Mutation-Bias Learning in Games

Johann Bauer,Sheldon West,Eduardo Alonso,Mark Broom
2024-05-28
Abstract:We present two variants of a multi-agent reinforcement learning algorithm based on evolutionary game theoretic considerations. The intentional simplicity of one variant enables us to prove results on its relationship to a system of ordinary differential equations of replicator-mutator dynamics type, allowing us to present proofs on the algorithm's convergence conditions in various settings via its ODE counterpart. The more complicated variant enables comparisons to Q-learning based algorithms. We compare both variants experimentally to WoLF-PHC and frequency-adjusted Q-learning on a range of settings, illustrating cases of increasing dimensionality where our variants preserve convergence in contrast to more complicated algorithms. The availability of analytic results provides a degree of transferability of results as compared to purely empirical case studies, illustrating the general utility of a dynamical systems perspective on multi-agent reinforcement learning when addressing questions of convergence and reliable generalisation.

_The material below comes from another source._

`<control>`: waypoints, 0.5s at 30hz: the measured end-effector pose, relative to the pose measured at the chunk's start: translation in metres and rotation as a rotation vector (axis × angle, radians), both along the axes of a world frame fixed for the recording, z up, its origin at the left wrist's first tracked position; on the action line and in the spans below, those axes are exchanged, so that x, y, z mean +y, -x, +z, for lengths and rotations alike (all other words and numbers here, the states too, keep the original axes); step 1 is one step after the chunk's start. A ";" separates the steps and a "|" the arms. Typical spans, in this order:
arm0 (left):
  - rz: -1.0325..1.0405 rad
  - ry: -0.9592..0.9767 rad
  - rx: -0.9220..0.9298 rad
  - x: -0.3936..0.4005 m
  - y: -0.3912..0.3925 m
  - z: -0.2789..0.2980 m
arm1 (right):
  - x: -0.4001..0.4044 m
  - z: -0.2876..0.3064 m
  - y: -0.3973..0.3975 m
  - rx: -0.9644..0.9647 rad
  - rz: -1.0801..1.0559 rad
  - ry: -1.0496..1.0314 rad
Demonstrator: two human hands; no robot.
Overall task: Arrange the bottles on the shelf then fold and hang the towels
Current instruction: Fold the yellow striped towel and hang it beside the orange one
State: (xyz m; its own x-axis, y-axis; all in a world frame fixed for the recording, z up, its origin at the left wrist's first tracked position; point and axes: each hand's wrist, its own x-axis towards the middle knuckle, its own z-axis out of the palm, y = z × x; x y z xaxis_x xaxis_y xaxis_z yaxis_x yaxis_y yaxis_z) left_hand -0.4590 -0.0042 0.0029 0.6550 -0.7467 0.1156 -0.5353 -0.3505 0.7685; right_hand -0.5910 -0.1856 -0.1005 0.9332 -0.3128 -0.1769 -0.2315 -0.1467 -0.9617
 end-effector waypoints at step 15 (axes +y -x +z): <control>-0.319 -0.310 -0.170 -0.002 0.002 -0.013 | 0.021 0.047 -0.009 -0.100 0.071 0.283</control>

Machine Learning,Multiagent Systems,Dynamical Systems,Optimization and Control,Populations and Evolution
What problem does this paper attempt to address?
The paper attempts to address the convergence issue in multi-agent reinforcement learning (MARL). Specifically, the authors propose two variants of multi-agent reinforcement learning algorithms based on evolutionary game theory considerations and demonstrate the relationship between these algorithms and the replicator-mutator dynamics system. Through theoretical analysis and experimental comparisons, the paper showcases the performance of these two algorithms under different settings. Particularly, in scenarios with increasing dimensions, the proposed algorithms can maintain convergence compared to other complex algorithms. The main contributions of the paper are: 1. **Theoretical Analysis**: By associating the algorithms with the replicator-mutator dynamics system, the authors are able to prove the convergence of the algorithms under specific conditions. This makes it possible to theoretically evaluate the reliability and generalization ability of the algorithms. 2. **Experimental Validation**: Through experiments on a series of classic games (such as the Prisoner's Dilemma, Matching Pennies, Rock-Paper-Scissors, etc.), the practical effectiveness of the proposed algorithms is demonstrated and compared with other known algorithms, such as WoLF-PHC and Frequency Adjusted Q-learning (FAQ). In summary, the paper aims to explore a multi-agent reinforcement learning algorithm that can maintain stable convergence in high-dimensional scenarios through a combination of theoretical and experimental methods, thereby overcoming the difficulty of ensuring convergence in complex scenarios faced by existing algorithms.